3

I am a complete newbie at Cassandra and am just setting it up and playing around with it and testing different scenarios using cqlsh.

I currently have 4 nodes in 2 datacenters something like this (with proper IPs of course):

a.b.c.d=DC1:RACK1 a.b.c.d=DC1:RACK1 a.b.c.d=DC2:RACK1 a.b.c.d=DC2:RACK1

default=DCX:RACKX

Everything seems to make sense so far except that I brought down a node on purpose just to see the resulting behaviour and I notice that I can no longer query/insert data on the remaining nodes as it results in "Unable to complete request: one or more nodes were unavailable."

I get that a node is unavailable (I did that on purpose), but isnt one of the main points of distributed DB is to continue to support functionalities even as some nodes go down?
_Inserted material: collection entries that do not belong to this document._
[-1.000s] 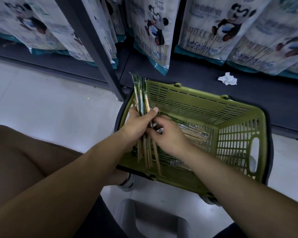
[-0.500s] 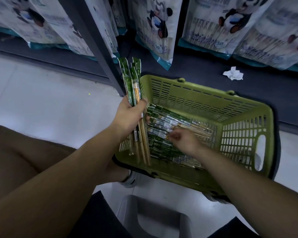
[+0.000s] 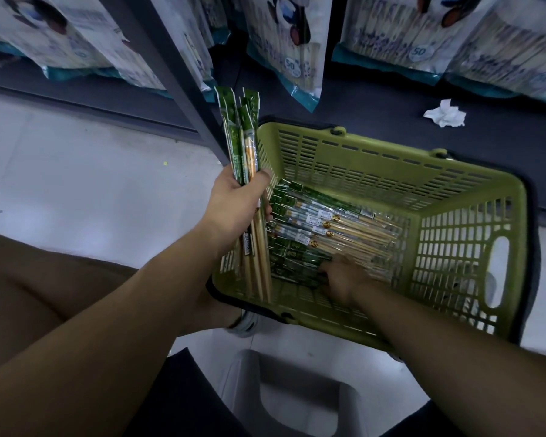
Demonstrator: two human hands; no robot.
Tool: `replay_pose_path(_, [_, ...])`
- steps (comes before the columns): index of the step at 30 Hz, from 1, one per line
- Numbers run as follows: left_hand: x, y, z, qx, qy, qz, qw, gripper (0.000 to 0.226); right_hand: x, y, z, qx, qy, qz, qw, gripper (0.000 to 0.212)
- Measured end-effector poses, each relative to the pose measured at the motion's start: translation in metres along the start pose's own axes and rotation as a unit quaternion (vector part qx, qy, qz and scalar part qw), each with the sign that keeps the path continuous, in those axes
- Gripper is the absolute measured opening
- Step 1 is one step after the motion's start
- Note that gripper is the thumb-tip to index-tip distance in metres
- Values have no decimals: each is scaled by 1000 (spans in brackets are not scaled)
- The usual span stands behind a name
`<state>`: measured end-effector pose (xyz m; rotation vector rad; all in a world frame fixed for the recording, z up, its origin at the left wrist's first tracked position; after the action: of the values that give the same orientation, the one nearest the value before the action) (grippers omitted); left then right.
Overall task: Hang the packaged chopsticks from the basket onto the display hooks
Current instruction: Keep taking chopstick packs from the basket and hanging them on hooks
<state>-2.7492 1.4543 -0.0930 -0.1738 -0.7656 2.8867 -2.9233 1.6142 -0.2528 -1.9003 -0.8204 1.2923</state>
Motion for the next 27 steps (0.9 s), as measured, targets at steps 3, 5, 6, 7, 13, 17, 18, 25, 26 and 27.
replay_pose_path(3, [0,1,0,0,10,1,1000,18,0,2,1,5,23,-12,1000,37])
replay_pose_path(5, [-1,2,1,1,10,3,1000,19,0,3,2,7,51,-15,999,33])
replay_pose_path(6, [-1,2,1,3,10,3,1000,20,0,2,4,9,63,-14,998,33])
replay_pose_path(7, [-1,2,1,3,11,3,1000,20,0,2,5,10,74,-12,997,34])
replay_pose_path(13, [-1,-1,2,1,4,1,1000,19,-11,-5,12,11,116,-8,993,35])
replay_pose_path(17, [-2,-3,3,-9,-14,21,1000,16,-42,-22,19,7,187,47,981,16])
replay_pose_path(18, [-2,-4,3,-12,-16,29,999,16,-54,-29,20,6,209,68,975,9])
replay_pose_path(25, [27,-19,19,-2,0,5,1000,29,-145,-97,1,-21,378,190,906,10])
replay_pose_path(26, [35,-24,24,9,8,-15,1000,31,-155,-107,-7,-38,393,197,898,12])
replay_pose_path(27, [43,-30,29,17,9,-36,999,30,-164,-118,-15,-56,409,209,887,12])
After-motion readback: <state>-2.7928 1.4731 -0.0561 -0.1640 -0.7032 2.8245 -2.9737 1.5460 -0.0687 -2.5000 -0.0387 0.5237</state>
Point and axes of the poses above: each hand's wrist, its own y-axis towards the middle knuckle, its own x-axis out of the palm, z = x × y, the point moved 6 cm from there along y, towards the middle knuckle, and after that the axes turned 1 degree about x, right-handed, at the moved point
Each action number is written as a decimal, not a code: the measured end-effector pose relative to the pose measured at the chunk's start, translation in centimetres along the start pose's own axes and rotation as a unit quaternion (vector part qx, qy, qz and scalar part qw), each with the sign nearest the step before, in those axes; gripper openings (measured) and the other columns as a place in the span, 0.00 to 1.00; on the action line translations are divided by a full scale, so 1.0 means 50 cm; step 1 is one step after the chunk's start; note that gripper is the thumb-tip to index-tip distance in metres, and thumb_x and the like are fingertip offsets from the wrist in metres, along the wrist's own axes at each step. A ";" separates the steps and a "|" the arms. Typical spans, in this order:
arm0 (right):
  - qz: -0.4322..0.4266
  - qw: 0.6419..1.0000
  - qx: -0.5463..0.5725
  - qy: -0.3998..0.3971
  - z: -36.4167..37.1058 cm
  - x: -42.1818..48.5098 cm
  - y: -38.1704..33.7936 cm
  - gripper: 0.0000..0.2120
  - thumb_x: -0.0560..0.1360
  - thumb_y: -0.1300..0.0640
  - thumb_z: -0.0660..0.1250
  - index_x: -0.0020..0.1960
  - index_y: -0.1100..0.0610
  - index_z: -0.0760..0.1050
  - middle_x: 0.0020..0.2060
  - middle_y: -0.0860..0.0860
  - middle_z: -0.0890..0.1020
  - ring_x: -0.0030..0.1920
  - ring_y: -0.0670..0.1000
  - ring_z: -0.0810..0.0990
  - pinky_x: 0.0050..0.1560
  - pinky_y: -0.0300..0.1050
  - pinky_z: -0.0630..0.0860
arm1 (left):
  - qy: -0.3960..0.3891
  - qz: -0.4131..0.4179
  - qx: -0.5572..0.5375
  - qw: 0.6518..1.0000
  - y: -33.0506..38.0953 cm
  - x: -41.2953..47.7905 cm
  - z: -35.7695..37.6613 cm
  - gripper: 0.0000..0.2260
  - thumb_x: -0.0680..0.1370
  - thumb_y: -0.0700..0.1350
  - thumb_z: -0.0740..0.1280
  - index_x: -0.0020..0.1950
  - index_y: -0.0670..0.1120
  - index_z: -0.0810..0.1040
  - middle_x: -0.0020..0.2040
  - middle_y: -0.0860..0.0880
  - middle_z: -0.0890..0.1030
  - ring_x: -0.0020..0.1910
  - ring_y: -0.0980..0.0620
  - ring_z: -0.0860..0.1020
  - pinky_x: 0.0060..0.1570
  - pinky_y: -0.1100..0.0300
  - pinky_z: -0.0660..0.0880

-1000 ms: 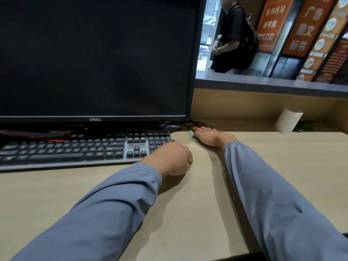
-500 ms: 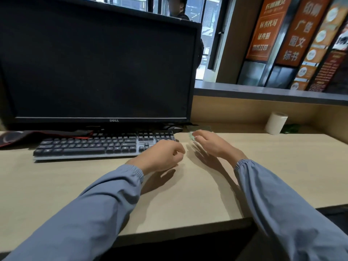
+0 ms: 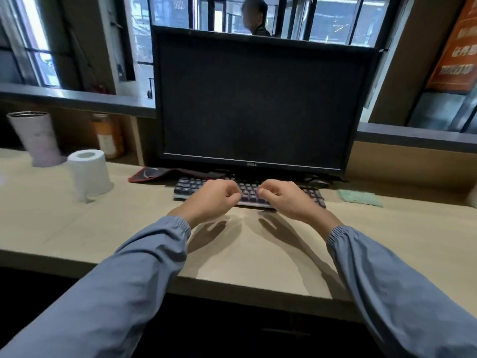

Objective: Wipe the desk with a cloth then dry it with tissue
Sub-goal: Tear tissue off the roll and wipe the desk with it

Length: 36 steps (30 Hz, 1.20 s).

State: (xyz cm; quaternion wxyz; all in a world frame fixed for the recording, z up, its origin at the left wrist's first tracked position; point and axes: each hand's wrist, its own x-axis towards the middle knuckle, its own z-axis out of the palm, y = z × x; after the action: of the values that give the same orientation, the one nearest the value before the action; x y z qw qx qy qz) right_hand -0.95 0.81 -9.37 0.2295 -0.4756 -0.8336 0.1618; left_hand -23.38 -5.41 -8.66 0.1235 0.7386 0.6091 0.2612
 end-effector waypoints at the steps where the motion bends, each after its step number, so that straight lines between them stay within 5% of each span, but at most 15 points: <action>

Why does bringing one node down put a complete stop to everything?

What am I missing?

Any help would be greatly appreciated!!

user3376961
  • 747
  • 1
  • 10
  • 17

2 Answers2

3

You're correct in assuming that one node down should still allow you to query the cluster, but there are a few things to consider.

I'm assuming that "nodetool status" returns the expected results for that DC (i.e. "UN" for the UP node, "DN" for the DOWNed node)

Check the following:

  • Connection's Consistency level (default is ONE)
  • Keyspace replication strategy and factor (default is Simple, rack/dc unaware)
    • In cqlsh, "describe keyspace "

Note that if you've been playing around with replication factor you'll need to run a "nodetool repair" on the nodes.

More reading here

Blake Atkinson
  • 1,160
  • 9
  • 12
2

Is it possible that you did not set the replication factor on your keyspace with a value greater than 1? For example:

CREATE KEYSPACE "Excalibur" WITH REPLICATION = {'class' : 'NetworkTopologyStrategy', 'dc1' : 2, 'dc2' : 2};

Will configure your keyspace such that data is replicated to 2 nodes in each dc1 and dc2 datacenters.

If your replication factor is 1 and a node goes down that owns the data you are querying you will not be able to retrieve the data and C* will fail fast with an unavailable error. In general if C* detects that the consistency level cannot be met to service your query it will fail fast.

Andy Tolbert
  • 10,940
  • 1
  • 26
  • 43